■ Prompt ■
The stretch wanted below opens at the line containing "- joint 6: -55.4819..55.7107" and closes at the line containing "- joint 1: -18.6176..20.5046". Please return it exactly, with no other lines.

■ Given data ■

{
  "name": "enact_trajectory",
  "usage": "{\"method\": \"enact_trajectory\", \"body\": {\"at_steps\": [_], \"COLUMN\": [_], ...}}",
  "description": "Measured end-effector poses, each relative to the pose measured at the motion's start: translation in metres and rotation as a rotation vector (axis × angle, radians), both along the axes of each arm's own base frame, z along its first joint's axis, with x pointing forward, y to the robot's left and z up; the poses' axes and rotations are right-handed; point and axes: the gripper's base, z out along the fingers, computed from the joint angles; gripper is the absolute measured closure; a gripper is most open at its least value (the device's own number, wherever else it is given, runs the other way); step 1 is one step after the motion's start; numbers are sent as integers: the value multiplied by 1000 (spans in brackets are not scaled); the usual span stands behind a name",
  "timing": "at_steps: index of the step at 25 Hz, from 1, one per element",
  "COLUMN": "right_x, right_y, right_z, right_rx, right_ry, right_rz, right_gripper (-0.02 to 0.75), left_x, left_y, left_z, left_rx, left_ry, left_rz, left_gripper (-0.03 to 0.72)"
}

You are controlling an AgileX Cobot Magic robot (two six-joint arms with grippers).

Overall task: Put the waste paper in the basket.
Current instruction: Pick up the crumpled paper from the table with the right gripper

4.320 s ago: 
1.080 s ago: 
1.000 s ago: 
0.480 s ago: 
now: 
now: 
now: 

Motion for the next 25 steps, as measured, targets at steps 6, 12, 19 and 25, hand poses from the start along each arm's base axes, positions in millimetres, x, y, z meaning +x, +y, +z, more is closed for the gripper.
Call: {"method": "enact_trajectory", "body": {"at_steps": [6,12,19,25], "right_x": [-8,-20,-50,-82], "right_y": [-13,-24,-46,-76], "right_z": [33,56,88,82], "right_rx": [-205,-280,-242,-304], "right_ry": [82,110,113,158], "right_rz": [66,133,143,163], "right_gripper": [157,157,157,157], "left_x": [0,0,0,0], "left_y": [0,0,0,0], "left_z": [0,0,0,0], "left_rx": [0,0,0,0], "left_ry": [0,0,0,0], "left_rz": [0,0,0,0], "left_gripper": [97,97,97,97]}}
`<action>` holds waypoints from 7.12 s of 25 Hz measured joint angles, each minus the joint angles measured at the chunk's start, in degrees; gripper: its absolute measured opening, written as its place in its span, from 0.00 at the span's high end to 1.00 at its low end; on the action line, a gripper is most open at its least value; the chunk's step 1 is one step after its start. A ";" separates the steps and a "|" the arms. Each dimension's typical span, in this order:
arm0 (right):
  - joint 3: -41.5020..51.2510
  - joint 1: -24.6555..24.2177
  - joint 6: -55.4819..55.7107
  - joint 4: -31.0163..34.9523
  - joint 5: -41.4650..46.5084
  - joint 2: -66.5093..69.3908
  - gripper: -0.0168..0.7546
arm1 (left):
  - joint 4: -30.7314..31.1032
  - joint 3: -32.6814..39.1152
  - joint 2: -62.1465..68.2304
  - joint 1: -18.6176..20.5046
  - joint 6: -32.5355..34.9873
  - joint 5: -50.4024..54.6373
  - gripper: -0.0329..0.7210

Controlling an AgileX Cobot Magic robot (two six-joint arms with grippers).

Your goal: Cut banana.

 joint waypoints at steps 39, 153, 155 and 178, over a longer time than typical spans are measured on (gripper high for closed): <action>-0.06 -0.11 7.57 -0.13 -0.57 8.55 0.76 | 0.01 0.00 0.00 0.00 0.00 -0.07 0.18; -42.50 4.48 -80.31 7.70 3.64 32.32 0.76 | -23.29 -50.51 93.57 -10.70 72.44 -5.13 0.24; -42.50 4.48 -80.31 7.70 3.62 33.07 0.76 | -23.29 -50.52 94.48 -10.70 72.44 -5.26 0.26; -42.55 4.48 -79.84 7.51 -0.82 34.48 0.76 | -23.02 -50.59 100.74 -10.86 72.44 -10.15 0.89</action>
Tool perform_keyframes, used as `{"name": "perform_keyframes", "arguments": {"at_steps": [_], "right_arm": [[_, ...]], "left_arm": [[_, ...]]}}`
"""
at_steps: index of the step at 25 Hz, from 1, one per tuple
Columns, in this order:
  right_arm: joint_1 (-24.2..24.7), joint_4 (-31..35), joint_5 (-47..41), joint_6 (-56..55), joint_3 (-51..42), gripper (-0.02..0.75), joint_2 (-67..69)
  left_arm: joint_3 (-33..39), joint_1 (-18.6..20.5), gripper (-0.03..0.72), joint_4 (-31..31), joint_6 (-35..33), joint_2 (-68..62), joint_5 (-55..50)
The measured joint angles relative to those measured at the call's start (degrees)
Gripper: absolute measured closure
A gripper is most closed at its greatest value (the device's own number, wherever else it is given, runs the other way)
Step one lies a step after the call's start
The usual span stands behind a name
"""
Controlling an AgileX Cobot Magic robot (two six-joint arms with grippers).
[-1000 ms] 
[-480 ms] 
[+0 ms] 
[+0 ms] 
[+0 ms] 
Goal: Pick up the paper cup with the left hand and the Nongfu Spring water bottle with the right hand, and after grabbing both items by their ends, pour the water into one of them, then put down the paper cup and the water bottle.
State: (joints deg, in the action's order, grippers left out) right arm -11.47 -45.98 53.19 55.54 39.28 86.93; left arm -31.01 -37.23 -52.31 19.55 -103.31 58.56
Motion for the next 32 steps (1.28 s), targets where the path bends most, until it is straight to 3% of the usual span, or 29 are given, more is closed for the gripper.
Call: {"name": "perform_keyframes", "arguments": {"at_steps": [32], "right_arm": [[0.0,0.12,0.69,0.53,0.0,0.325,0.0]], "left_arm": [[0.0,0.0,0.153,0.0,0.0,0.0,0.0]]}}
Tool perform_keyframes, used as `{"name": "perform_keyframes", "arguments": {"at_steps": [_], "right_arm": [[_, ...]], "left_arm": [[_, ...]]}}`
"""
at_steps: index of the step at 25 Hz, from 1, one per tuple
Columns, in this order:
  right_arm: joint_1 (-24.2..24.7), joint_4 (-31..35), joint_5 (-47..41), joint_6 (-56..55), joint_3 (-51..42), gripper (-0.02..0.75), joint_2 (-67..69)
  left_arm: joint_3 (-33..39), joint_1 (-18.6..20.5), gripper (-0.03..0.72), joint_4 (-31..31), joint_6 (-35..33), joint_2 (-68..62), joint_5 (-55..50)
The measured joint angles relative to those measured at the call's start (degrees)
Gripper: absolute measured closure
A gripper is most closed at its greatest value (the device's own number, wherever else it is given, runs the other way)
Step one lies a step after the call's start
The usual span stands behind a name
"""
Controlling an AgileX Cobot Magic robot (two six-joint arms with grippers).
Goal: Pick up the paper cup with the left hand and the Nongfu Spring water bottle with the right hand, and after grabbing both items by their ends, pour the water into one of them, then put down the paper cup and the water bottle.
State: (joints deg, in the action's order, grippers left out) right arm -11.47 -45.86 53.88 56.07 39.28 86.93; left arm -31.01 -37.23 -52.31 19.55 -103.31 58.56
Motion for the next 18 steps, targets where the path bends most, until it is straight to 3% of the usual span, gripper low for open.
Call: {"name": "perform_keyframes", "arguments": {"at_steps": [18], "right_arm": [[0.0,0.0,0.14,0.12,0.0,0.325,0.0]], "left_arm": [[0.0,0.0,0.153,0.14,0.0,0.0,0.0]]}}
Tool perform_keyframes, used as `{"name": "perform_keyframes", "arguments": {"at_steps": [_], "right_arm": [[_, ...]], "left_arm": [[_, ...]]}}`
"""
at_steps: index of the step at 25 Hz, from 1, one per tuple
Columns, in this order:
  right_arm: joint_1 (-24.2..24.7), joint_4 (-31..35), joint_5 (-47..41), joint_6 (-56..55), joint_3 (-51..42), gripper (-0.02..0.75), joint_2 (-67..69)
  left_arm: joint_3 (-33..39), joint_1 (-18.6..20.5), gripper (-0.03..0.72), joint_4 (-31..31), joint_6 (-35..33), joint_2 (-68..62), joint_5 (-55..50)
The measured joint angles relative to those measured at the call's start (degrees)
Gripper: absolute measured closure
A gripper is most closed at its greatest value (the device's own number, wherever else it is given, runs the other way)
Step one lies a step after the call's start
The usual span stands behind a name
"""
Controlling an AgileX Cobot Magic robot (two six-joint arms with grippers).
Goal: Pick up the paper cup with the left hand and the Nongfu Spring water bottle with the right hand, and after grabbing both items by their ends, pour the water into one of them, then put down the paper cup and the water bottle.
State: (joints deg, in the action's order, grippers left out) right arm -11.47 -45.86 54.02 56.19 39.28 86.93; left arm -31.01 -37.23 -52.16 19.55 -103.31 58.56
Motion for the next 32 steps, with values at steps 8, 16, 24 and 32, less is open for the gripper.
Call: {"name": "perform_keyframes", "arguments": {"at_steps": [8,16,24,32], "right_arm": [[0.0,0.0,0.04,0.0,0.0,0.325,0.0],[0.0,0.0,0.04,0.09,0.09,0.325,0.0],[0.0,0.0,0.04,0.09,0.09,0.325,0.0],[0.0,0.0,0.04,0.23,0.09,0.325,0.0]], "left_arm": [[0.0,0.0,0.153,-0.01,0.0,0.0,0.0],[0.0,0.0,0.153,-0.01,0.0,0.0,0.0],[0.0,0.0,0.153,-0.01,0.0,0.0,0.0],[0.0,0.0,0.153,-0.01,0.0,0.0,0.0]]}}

■ Response to the exercise ■
  - joint 6: -55.4819..55.7107
  - joint 4: -31.0163..34.9523
  - joint 5: -41.4650..46.5084
  - joint 2: -66.5093..69.3908
  - gripper: -0.0168..0.7546
arm1 (left):
  - joint 4: -30.7314..31.1032
  - joint 3: -32.6814..39.1152
  - joint 2: -62.1465..68.2304
  - joint 1: -18.6176..20.5046

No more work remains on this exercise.